Volcker Aims to Control Auditor
Andersen: The proposal by the former Federal Reserve chairman
calls for Justice Department to suspend its criminal prosecution of the firm.

Los Angeles Times

March 23, 2002

By JERRY HIRSCH, TIMES STAFF WRITER

Former Federal Reserve Board Chairman Paul A.
Volcker offered to take charge of the troubled and
rapidly diminishing Andersen accounting firm Friday
in what industry experts said was a last-ditch effort
to save the company.

Although the plan drew praise as perhaps the best
chance for Andersen to survive, Volcker said the
deal would be conditioned on the Justice
Department's agreeing to dismiss or suspend a
criminal indictment of the accounting firm. He said
the plan also would require the approval of a
"significant number" of Andersen partners.

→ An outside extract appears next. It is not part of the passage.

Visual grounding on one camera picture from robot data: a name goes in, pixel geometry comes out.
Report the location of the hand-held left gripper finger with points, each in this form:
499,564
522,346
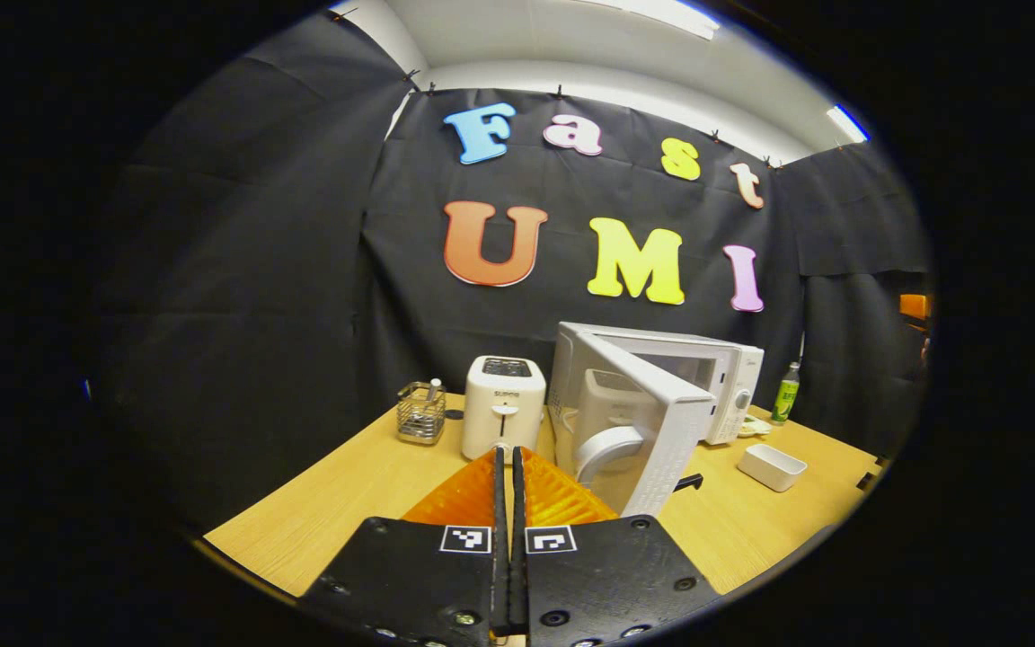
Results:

Justice Department officials would not discuss the
offer but did not rule out the possibility of a deal. "In
any corporate criminal matter, the department takes
into account all of the appropriate considerations,
including not only any meaningful reforms but also cooperation and full
acceptance of responsibility," Justice Department spokesman Bryan Sierra said.

Under the takeover plan, Andersen's senior management would be overhauled
and the company would be governed by a new seven-member board, led by
Volcker.

Andersen is staggering under the indictment, its liability from the financial
meltdown of Houston energy trader Enron Corp. and the growing number of
clients defecting to rival firms.

Andersen named Volcker in February to lead an independent oversight board to
review its operations and procedures after the Enron debacle.

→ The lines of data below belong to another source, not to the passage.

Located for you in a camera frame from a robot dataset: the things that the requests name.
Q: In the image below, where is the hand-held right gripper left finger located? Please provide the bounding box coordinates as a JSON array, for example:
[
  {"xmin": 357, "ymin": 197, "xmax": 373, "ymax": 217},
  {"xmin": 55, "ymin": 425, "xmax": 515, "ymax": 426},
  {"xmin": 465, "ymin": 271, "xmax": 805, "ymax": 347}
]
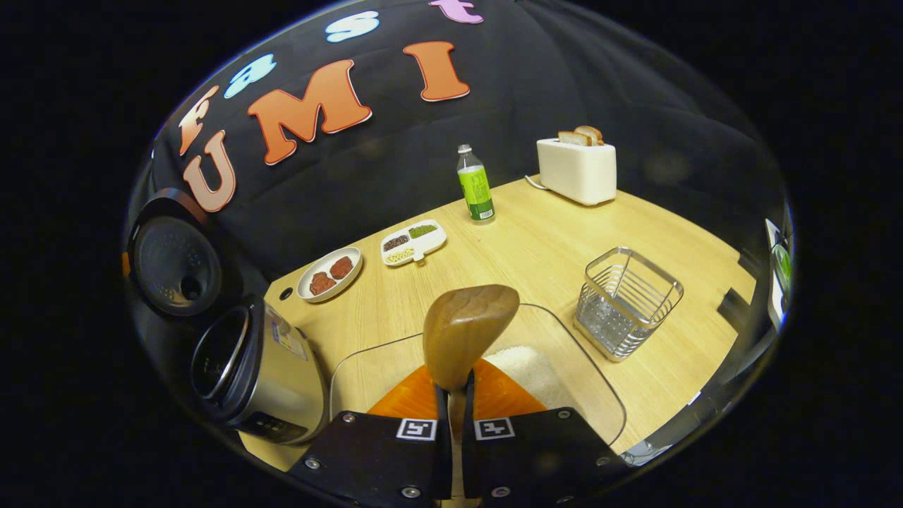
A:
[{"xmin": 288, "ymin": 363, "xmax": 454, "ymax": 507}]

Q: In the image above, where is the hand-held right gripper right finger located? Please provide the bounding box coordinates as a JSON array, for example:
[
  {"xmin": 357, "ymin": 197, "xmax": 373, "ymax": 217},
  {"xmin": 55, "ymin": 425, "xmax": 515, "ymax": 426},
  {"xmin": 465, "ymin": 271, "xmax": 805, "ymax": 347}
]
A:
[{"xmin": 462, "ymin": 358, "xmax": 632, "ymax": 507}]

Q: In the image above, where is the pile of white rice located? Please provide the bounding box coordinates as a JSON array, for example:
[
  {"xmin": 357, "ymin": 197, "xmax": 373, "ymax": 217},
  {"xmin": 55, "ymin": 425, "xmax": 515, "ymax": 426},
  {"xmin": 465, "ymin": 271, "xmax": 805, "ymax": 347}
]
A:
[{"xmin": 483, "ymin": 344, "xmax": 586, "ymax": 413}]

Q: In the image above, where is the black and silver rice cooker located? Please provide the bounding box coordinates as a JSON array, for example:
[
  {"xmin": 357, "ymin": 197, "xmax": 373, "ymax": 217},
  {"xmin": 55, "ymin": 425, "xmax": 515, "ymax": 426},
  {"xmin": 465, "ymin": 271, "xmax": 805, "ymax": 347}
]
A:
[{"xmin": 127, "ymin": 187, "xmax": 331, "ymax": 447}]

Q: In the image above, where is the wooden spoon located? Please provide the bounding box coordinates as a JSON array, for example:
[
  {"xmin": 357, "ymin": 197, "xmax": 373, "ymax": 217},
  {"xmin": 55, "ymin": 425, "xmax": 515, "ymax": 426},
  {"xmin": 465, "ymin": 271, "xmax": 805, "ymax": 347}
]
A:
[{"xmin": 422, "ymin": 284, "xmax": 521, "ymax": 507}]

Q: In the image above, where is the metal wire chopstick holder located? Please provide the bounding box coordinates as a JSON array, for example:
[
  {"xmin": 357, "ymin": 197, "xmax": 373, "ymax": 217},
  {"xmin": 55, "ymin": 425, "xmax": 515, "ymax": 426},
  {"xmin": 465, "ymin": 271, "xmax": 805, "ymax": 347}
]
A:
[{"xmin": 573, "ymin": 246, "xmax": 685, "ymax": 363}]

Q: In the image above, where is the clear glass container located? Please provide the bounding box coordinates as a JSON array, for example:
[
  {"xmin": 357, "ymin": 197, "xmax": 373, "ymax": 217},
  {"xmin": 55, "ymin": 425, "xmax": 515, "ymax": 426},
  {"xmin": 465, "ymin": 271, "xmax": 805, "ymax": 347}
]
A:
[{"xmin": 329, "ymin": 302, "xmax": 629, "ymax": 454}]

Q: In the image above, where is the round white plate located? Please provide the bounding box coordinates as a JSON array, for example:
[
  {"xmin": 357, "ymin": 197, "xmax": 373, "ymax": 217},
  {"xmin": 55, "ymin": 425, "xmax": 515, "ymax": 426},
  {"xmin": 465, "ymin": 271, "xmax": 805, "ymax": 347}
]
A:
[{"xmin": 296, "ymin": 246, "xmax": 364, "ymax": 304}]

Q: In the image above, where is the white divided dish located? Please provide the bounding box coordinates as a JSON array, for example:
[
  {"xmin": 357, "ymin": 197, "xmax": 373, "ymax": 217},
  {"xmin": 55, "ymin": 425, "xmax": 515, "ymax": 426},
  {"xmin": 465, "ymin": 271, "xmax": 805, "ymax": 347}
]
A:
[{"xmin": 380, "ymin": 219, "xmax": 448, "ymax": 267}]

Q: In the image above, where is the green label drink bottle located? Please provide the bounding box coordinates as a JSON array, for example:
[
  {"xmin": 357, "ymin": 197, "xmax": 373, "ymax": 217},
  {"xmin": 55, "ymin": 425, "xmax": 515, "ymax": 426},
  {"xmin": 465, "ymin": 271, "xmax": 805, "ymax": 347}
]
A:
[{"xmin": 456, "ymin": 144, "xmax": 497, "ymax": 225}]

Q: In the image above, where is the white toaster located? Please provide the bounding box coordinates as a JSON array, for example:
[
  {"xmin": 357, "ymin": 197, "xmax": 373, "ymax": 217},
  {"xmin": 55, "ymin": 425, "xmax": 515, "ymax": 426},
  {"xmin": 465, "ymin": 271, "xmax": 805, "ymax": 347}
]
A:
[{"xmin": 535, "ymin": 126, "xmax": 618, "ymax": 207}]

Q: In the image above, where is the black backdrop cloth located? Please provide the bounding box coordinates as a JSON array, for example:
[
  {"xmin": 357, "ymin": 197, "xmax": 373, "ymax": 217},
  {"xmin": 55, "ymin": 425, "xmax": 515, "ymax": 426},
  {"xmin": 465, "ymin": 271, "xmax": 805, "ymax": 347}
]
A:
[{"xmin": 123, "ymin": 0, "xmax": 787, "ymax": 283}]

Volcker's intent is to create a model accounting firm that would forsake
consulting and other business to return to the industry's roots in auditing and tax
work.

"We are telling the partners that the time has come to make up their mind,"
Volcker said in an interview. "Are there Andersen partners who want to spend
the time and effort on rebuilding and reviving the firm? If not, the game is over."

The retired central banker made the proposal to Andersen executives Friday.
Andersen executives declined to say whether the firm's management has signed
off on the plan, instead issuing a statement that appeared supportive but fell short
of a definitive answer.

"This is a positive and constructive proposal," the statement said. "We hope that
the Department of Justice will carefully consider Mr. Volcker's proposal and
come to a conclusion based on the best interests of our capital markets."

As another condition for the takeover, Volcker said attorneys representing Enron
investors and employees in class-action litigation must agree to cap the firm's
liability "to an amount consistent with sharply reduced and diminishing resources
of the firm."

Experts were skeptical that plaintiffs would agree to those terms, and the initial
response from the University of California Board of Regents, the lead plaintiff in
the litigation, was not positive.

"Whoever is leading Andersen in the future does not, however, alter the nature of
Andersen's past role in the Enron fraud," said Trey Davis, spokesman for the UC
regents. "Without full discovery of those activities, it would not be appropriate to
comment favorably this early in the case upon a proposed limit on Andersen's
Enron liabilities."

Volcker said the class-action litigants needed to be realistic.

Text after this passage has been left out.